_BRIEF_: The records must be retyped exactly, with no pictures included.

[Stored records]
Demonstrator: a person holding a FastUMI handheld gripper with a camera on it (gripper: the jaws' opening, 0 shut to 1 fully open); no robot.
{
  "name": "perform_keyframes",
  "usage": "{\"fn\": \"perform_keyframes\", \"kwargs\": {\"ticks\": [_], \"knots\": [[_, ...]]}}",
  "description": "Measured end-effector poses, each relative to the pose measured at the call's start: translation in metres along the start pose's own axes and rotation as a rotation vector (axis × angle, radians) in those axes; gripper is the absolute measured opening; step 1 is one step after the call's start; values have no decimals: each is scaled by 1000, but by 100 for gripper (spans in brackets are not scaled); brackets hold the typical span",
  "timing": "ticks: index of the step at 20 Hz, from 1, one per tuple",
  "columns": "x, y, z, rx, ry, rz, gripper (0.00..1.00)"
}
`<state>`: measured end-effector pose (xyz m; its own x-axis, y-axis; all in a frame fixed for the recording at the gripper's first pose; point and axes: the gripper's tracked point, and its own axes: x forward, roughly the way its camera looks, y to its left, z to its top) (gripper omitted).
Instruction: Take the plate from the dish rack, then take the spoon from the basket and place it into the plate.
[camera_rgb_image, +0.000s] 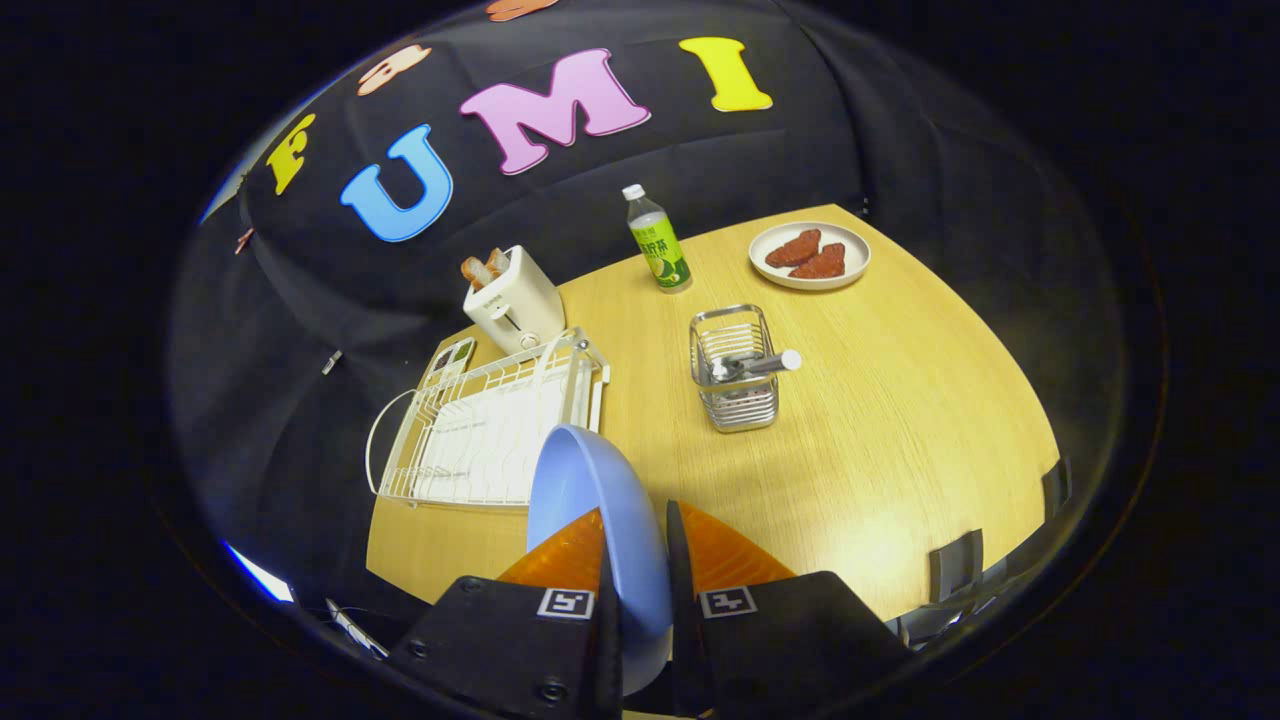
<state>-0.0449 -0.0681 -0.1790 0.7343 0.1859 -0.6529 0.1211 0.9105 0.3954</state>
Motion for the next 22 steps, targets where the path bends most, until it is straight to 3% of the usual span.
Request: {"fn": "perform_keyframes", "kwargs": {"ticks": [8,15,17,18,19,22], "knots": [[55,-65,-16,-2,89,7,24],[68,-82,-36,-33,200,142,28],[66,-90,-37,-111,196,173,44],[66,-93,-35,-152,186,188,44],[61,-95,-34,-190,168,204,52],[51,-104,-15,-312,68,220,100]]}}
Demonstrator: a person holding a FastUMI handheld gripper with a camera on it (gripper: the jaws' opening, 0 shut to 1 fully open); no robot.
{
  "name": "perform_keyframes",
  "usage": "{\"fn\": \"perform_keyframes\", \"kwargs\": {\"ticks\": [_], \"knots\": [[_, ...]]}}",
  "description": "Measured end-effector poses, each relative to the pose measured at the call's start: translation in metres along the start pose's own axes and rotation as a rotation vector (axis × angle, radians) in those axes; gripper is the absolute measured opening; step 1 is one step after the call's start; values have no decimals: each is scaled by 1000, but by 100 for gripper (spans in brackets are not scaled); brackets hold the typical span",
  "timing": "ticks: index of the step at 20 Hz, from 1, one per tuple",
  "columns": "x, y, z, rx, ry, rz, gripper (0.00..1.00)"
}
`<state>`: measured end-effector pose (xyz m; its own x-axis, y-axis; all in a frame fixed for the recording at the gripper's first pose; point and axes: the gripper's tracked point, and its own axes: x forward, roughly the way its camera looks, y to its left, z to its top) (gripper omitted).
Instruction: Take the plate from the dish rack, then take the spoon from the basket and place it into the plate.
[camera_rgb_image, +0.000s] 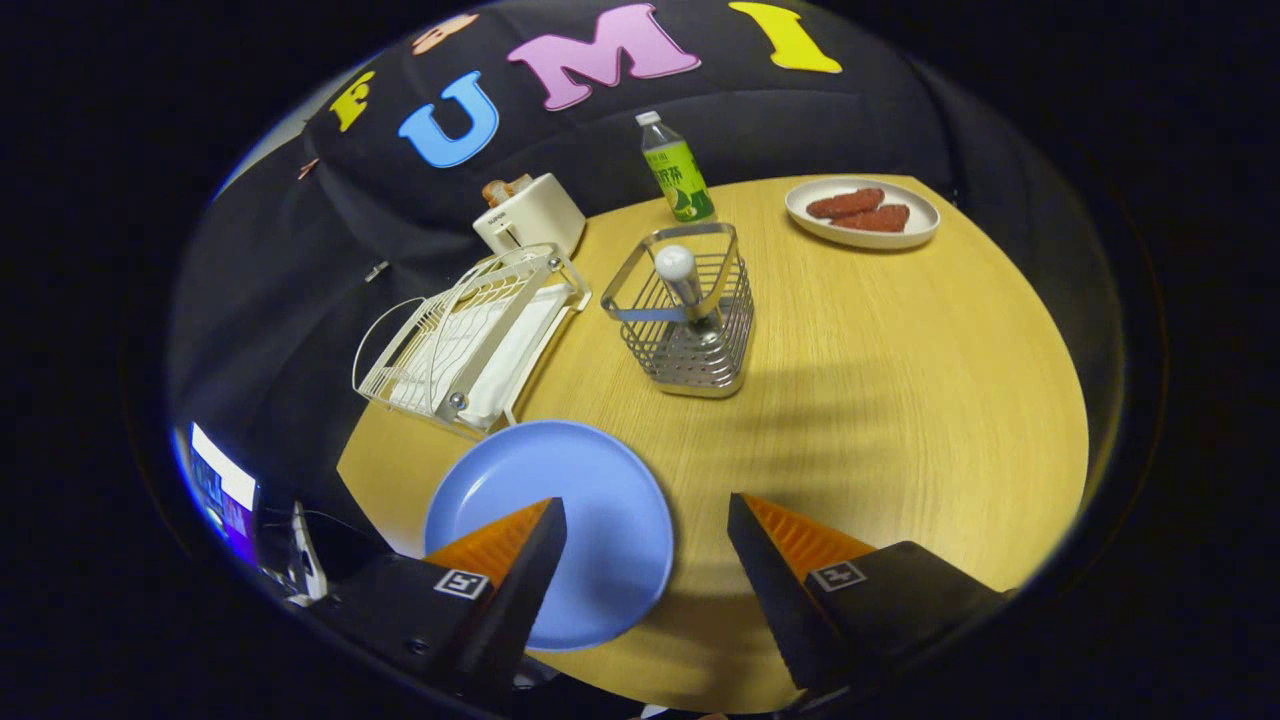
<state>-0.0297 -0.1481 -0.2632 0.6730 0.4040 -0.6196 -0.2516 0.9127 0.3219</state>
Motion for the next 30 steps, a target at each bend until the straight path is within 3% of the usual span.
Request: {"fn": "perform_keyframes", "kwargs": {"ticks": [4,15,22,24,25,26,30], "knots": [[-10,-5,32,-125,-132,7,99],[-7,8,111,-276,-398,-5,98],[26,7,129,-367,-458,-22,98],[31,4,131,-400,-468,-46,90],[35,6,133,-419,-476,-43,76],[37,8,132,-425,-474,-37,70],[49,-3,126,-393,-444,-52,70]]}}
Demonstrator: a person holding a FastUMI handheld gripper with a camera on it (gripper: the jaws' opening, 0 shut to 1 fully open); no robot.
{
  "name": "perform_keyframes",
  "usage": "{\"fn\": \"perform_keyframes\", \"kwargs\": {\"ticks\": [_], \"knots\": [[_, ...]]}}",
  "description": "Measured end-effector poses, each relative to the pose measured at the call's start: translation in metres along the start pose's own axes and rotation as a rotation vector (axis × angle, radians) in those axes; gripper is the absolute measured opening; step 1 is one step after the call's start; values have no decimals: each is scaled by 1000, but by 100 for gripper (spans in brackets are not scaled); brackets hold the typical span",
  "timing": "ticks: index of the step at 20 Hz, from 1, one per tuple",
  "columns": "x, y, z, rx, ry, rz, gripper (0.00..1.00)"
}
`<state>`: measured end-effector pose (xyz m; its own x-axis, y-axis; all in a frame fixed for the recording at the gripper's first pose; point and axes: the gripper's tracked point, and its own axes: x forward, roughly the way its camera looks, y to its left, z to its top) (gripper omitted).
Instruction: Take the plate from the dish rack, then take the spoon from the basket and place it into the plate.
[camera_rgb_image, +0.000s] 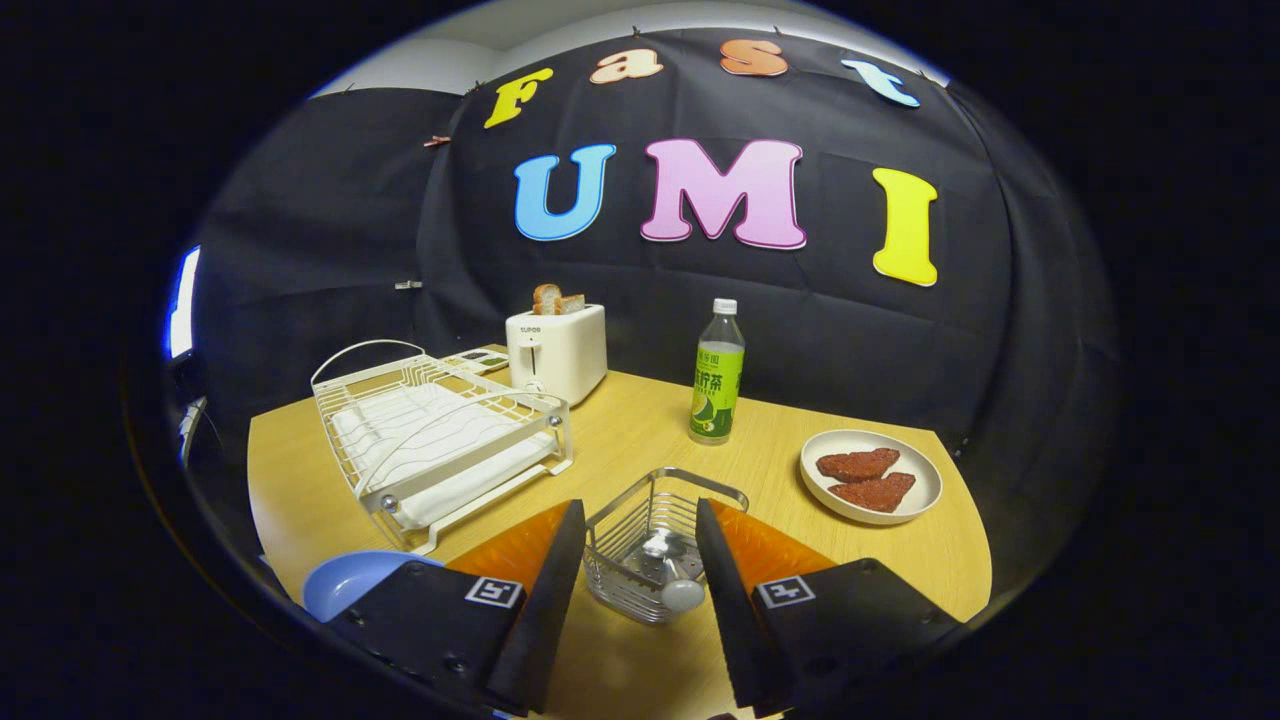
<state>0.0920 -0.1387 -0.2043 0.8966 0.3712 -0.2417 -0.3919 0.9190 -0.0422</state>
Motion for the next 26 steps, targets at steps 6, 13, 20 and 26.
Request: {"fn": "perform_keyframes", "kwargs": {"ticks": [6,13,20,26], "knots": [[6,-2,-6,39,28,4,54],[11,-9,-6,57,47,-45,23],[2,-7,2,40,84,-37,19],[-24,-15,46,45,28,-29,19]]}}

_ANSWER SECTION_:
Demonstrator: a person holding a FastUMI handheld gripper with a camera on it (gripper: the jaws' opening, 0 shut to 1 fully open); no robot.
{
  "name": "perform_keyframes",
  "usage": "{\"fn\": \"perform_keyframes\", \"kwargs\": {\"ticks\": [_], \"knots\": [[_, ...]]}}",
  "description": "Measured end-effector poses, each relative to the pose measured at the call's start: translation in metres along the start pose's own axes and rotation as a rotation vector (axis × angle, radians) in those axes; gripper is the absolute measured opening; step 1 is one step after the call's start; values have no decimals: each is scaled by 1000, but by 100 for gripper (spans in brackets are not scaled); brackets hold the typical span",
  "timing": "ticks: index of the step at 20 Hz, from 1, one per tuple",
  "columns": "x, y, z, rx, ry, rz, gripper (0.00..1.00)"
}
`<state>`: measured end-effector pose (xyz m; its own x-axis, y-axis; all in a frame fixed for the recording at the gripper's first pose; point and axes: the gripper's tracked point, and its own axes: x forward, roughly the way its camera looks, y to its left, z to its top) (gripper omitted).
Instruction: Take the plate from the dish rack, then take the spoon from the basket and place it into the plate.
[camera_rgb_image, +0.000s] 
<state>-0.0449 -0.0681 -0.1790 0.7343 0.1859 -0.6529 0.1211 0.9105 0.3954</state>
Motion for the next 22 steps, targets where the path bends most, until it is straight to 3% of the usual span.
Request: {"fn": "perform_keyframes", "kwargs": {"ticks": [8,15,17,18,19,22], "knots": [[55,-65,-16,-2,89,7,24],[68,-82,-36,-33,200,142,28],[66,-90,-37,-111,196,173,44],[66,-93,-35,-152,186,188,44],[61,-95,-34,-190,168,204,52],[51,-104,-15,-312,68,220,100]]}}
Demonstrator: a person holding a FastUMI handheld gripper with a camera on it (gripper: the jaws' opening, 0 shut to 1 fully open); no robot.
{
  "name": "perform_keyframes",
  "usage": "{\"fn\": \"perform_keyframes\", \"kwargs\": {\"ticks\": [_], \"knots\": [[_, ...]]}}",
  "description": "Measured end-effector poses, each relative to the pose measured at the call's start: translation in metres along the start pose's own axes and rotation as a rotation vector (axis × angle, radians) in those axes; gripper is the absolute measured opening; step 1 is one step after the call's start; values have no decimals: each is scaled by 1000, but by 100 for gripper (spans in brackets are not scaled); brackets hold the typical span",
  "timing": "ticks: index of the step at 20 Hz, from 1, one per tuple",
  "columns": "x, y, z, rx, ry, rz, gripper (0.00..1.00)"
}
`<state>`: measured end-effector pose (xyz m; its own x-axis, y-axis; all in a frame fixed for the recording at the gripper's first pose; point and axes: the gripper's tracked point, and its own axes: x forward, roughly the way its camera looks, y to its left, z to its top) (gripper omitted).
Instruction: Take the plate from the dish rack, then take the spoon from the basket and place it into the plate.
[camera_rgb_image, +0.000s] 
<state>-0.0297 -0.1481 -0.2632 0.6730 0.4040 -0.6196 -0.2516 0.9127 0.3219</state>
Motion for the next 30 steps, a target at each bend until the straight path is within 3% of the usual span.
Request: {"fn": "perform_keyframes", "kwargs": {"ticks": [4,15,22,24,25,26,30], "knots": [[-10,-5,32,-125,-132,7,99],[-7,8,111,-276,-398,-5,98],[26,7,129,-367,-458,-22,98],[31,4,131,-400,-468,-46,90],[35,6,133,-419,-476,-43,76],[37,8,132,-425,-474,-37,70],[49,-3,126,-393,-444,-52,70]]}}
Demonstrator: a person holding a FastUMI handheld gripper with a camera on it (gripper: the jaws' opening, 0 shut to 1 fully open); no robot.
{
  "name": "perform_keyframes",
  "usage": "{\"fn\": \"perform_keyframes\", \"kwargs\": {\"ticks\": [_], \"knots\": [[_, ...]]}}",
  "description": "Measured end-effector poses, each relative to the pose measured at the call's start: translation in metres along the start pose's own axes and rotation as a rotation vector (axis × angle, radians) in those axes; gripper is the absolute measured opening; step 1 is one step after the call's start; values have no decimals: each is scaled by 1000, but by 100 for gripper (spans in brackets are not scaled); brackets hold the typical span",
  "timing": "ticks: index of the step at 20 Hz, from 1, one per tuple",
  "columns": "x, y, z, rx, ry, rz, gripper (0.00..1.00)"
}
`<state>`: measured end-effector pose (xyz m; its own x-axis, y-axis; all in a frame fixed for the recording at the gripper's first pose; point and axes: the gripper's tracked point, and its own axes: x forward, roughly the way its camera looks, y to its left, z to its top) (gripper omitted).
Instruction: Take the plate from the dish rack, then take the spoon from the basket and place it into the plate.
[camera_rgb_image, +0.000s] 
<state>0.0920 -0.1387 -0.2043 0.8966 0.3712 -0.2417 -0.3919 0.9190 -0.0422</state>
Motion for the next 26 steps, targets at steps 6, 13, 20 and 26.
Request: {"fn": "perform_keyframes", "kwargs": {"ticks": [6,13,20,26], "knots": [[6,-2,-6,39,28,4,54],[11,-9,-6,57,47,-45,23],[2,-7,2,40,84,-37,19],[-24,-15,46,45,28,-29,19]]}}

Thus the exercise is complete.